▸ **What is expected**
Write the listing out again verbatim, leaving nothing out.

▸ **Information shown**
"""

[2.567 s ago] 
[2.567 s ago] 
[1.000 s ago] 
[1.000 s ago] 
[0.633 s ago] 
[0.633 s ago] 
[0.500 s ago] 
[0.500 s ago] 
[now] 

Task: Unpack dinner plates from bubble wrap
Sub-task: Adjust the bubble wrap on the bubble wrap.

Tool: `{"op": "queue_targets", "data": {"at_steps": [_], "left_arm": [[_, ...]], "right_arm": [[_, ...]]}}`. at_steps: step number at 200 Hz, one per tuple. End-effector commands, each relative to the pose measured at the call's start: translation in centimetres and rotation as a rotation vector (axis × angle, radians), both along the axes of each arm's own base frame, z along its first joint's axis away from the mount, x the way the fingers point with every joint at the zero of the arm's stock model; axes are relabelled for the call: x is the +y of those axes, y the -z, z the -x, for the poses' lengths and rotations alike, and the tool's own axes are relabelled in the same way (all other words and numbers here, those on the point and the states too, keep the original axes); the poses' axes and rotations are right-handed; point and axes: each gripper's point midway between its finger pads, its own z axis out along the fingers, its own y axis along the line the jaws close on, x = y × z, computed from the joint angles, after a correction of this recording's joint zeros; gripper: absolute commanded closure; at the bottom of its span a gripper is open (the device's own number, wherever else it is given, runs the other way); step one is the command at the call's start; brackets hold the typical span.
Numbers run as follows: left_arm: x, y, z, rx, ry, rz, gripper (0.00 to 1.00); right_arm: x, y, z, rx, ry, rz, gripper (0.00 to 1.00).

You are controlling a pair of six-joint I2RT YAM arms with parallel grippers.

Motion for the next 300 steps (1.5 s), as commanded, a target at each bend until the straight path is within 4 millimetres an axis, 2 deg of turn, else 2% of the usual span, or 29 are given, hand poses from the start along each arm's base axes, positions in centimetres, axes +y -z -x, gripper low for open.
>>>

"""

▸ **Response box**
[2.567 s ago] 
[2.567 s ago] 
[1.000 s ago] 
[1.000 s ago] 
[0.633 s ago] 
[0.633 s ago] 
[0.500 s ago] 
[0.500 s ago] 
[now] 

Task: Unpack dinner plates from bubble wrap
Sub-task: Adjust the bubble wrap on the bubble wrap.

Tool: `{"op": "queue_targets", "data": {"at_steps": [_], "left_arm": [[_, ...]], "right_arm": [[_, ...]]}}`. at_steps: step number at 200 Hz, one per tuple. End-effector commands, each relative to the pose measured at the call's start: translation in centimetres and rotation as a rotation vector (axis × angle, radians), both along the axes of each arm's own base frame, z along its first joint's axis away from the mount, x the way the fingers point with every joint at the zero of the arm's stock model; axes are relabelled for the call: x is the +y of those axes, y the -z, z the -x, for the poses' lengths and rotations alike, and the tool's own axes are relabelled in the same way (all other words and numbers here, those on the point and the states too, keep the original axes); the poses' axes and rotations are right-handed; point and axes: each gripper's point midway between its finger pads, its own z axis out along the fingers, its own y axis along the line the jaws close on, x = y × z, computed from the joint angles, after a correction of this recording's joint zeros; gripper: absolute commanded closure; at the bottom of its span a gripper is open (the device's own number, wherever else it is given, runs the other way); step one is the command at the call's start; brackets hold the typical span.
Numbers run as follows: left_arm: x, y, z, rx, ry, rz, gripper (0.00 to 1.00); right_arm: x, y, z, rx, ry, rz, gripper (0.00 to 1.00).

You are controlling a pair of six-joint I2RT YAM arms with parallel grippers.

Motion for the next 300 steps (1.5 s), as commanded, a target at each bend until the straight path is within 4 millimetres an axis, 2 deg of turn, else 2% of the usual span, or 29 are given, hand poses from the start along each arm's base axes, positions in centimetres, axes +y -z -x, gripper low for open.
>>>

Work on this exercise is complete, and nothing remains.